### GOAL OF THE EXERCISE
Only those lines in the data below from the line containing "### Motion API" through the line containing "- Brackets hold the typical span", both included, should be restated word for word.

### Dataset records
┌──

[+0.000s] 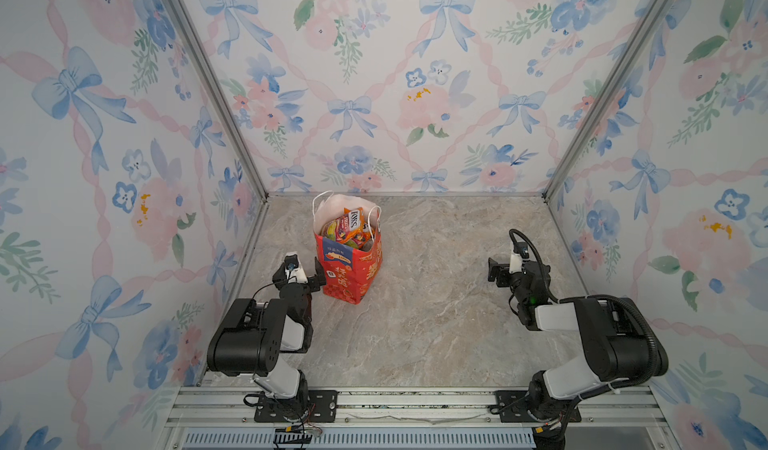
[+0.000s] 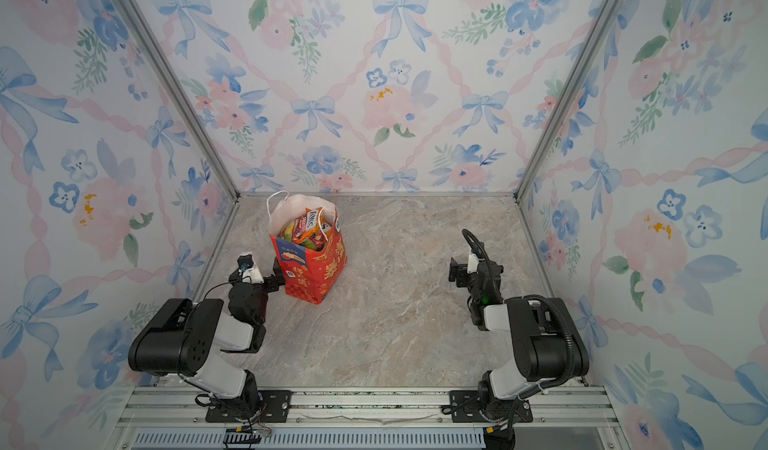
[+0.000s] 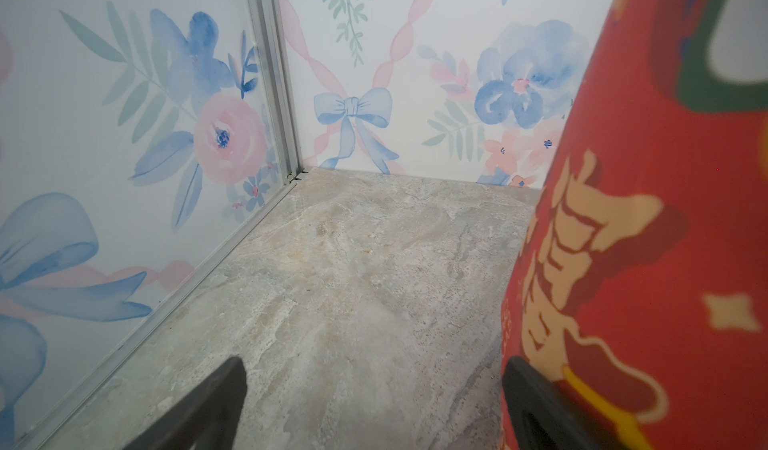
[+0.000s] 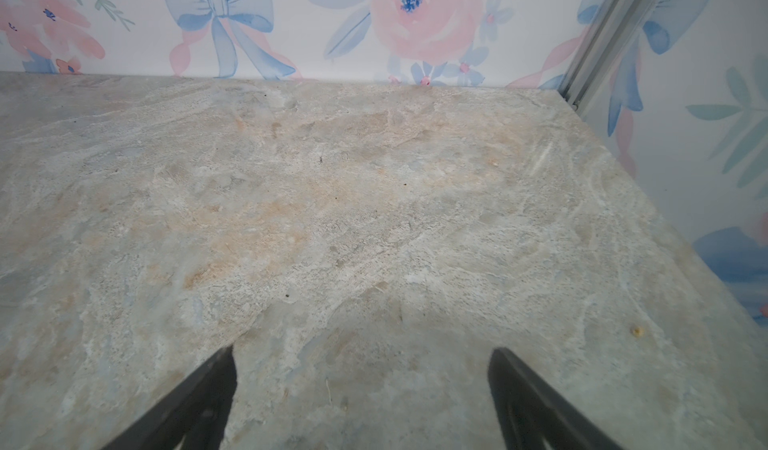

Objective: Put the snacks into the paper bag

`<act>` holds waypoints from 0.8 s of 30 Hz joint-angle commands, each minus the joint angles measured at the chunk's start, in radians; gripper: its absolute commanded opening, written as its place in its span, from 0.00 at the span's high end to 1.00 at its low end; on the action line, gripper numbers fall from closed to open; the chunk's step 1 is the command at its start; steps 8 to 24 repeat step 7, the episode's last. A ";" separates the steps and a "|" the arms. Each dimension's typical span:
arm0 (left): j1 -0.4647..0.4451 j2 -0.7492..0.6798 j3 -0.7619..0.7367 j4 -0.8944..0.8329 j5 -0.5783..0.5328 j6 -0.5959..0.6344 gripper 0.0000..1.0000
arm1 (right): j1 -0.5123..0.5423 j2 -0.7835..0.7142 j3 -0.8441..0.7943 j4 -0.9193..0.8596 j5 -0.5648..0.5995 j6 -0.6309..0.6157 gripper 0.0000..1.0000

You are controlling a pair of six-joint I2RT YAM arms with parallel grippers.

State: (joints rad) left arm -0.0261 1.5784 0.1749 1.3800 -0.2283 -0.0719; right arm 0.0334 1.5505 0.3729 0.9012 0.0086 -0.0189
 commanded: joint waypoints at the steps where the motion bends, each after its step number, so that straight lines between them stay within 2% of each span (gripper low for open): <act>1: -0.024 0.001 0.034 -0.083 0.018 0.036 0.02 | -0.003 -0.004 0.018 0.007 0.002 0.009 0.03; 24: -0.024 -0.004 0.033 -0.085 0.017 0.034 0.02 | -0.003 -0.004 0.018 0.006 0.002 0.009 0.04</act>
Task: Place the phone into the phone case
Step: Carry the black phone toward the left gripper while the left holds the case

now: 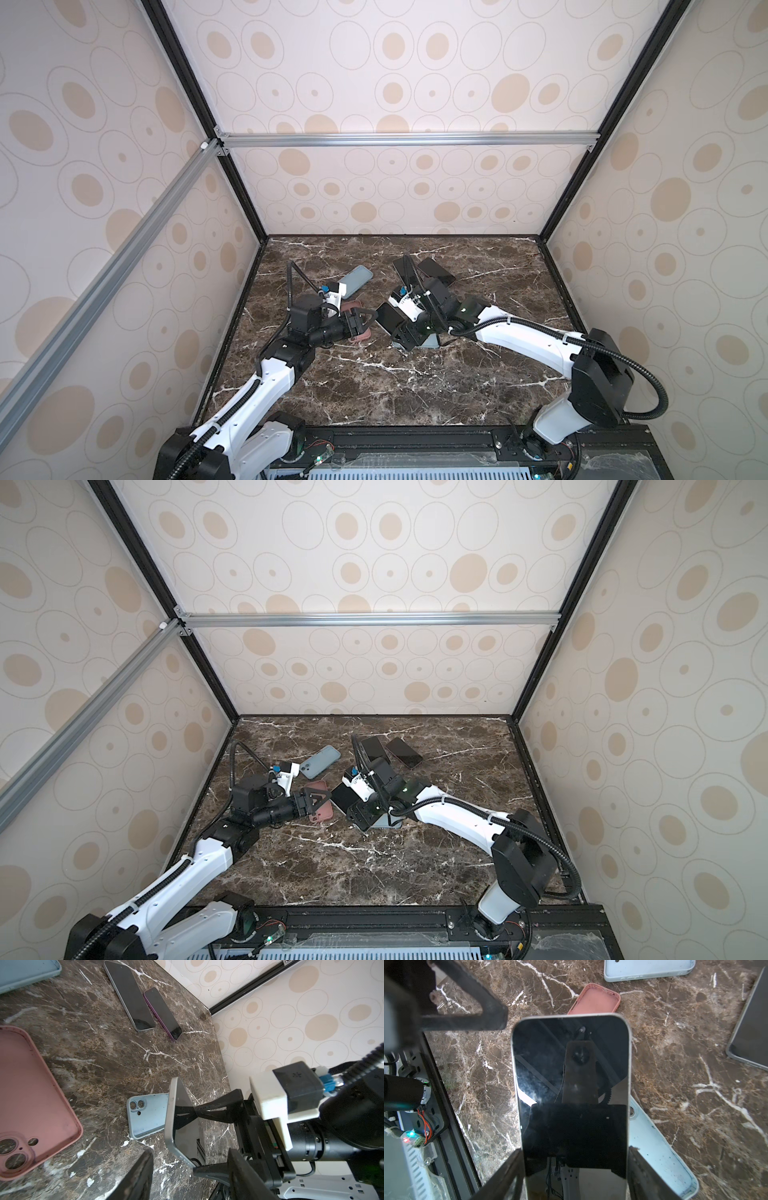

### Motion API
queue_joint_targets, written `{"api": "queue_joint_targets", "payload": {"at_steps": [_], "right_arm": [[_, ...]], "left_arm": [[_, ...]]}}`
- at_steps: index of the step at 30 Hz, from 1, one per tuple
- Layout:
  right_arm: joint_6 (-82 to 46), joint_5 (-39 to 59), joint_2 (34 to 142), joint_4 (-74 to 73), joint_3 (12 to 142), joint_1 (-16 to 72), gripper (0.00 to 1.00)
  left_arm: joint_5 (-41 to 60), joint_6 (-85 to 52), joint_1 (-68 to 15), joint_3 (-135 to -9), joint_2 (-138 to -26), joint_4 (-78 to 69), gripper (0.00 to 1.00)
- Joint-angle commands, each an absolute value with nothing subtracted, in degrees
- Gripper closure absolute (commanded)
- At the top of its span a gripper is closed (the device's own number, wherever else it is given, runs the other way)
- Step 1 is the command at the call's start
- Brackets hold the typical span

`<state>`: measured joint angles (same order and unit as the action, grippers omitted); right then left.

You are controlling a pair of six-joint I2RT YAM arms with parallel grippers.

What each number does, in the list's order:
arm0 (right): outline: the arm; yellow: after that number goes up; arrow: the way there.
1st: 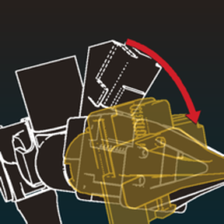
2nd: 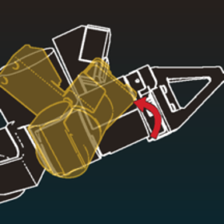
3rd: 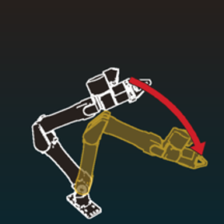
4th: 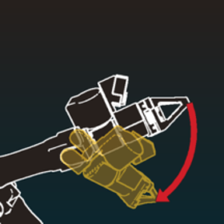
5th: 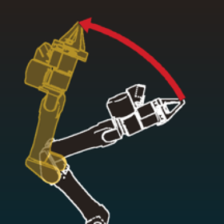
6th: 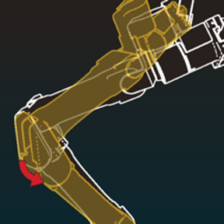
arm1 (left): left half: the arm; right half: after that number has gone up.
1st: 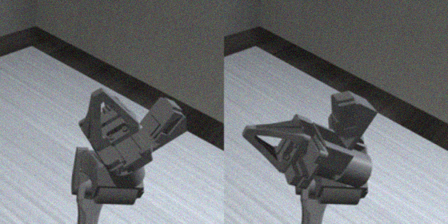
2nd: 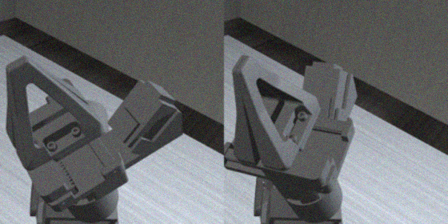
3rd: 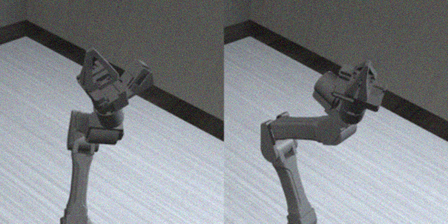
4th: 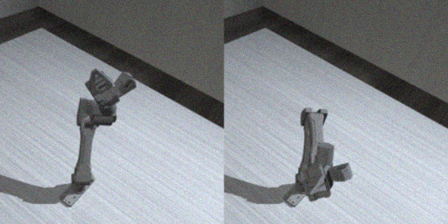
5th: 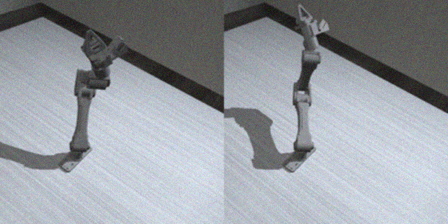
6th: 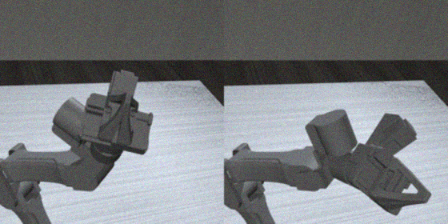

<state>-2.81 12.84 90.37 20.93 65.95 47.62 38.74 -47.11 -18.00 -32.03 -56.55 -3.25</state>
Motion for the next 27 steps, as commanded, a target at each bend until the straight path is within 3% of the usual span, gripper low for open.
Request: {"api": "queue_joint_targets", "payload": {"at_steps": [1, 9, 20, 27], "right_arm": [[-3.33, 13.11, 88.6, 18.25, 67.59, 48.75, 0.85], [-3.52, 13.27, 88.74, 17.76, 67.85, 49.57, 0.86], [-3.17, 12.74, 88.97, 18.22, 68.47, 50.23, 0.86], [-3.25, 12.91, 88.88, 18.11, 68.64, 50.53, 0.86]], "left_arm": [[40.07, -47.77, -17.58, -32.44, -56.6, -4.23, 0.47], [39.3, -47.12, -17.49, -32.07, -57.23, -3.16, 0.6], [35.64, -45.38, -17.49, -32.96, -57.04, 0.92, 0.58], [38.15, -45.45, -17.49, -33.17, -57.22, 0.12, 0.78]]}}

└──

### TASK SOLUTION
### Motion API
queue_joint_targets, written `{"api": "queue_joint_targets", "payload": {"at_steps": [_], "right_arm": [[_, ...]], "left_arm": [[_, ...]]}}`
- at_steps: index of the step at 30 Hz, from 1, one per tuple
- Layout:
  right_arm: joint_6 (-82 to 46), joint_5 (-39 to 59), joint_2 (34 to 142), joint_4 (-74 to 73), joint_3 (12 to 142), joint_1 (-16 to 72), gripper (0.00 to 1.00)
  left_arm: joint_5 (-41 to 60), joint_6 (-85 to 52), joint_1 (-68 to 15), joint_3 (-135 to -9), joint_2 (-138 to -26), joint_4 (-78 to 69), gripper (0.00 to 1.00)
- Joint-angle commands, each an absolute value with nothing subtracted, in degrees
- Gripper closure absolute (commanded)
- At the top of its span a gripper is closed (the device's own number, wherever else it is given, runs the other way)
- Step 1 is the command at the call's start
- Brackets hold the typical span

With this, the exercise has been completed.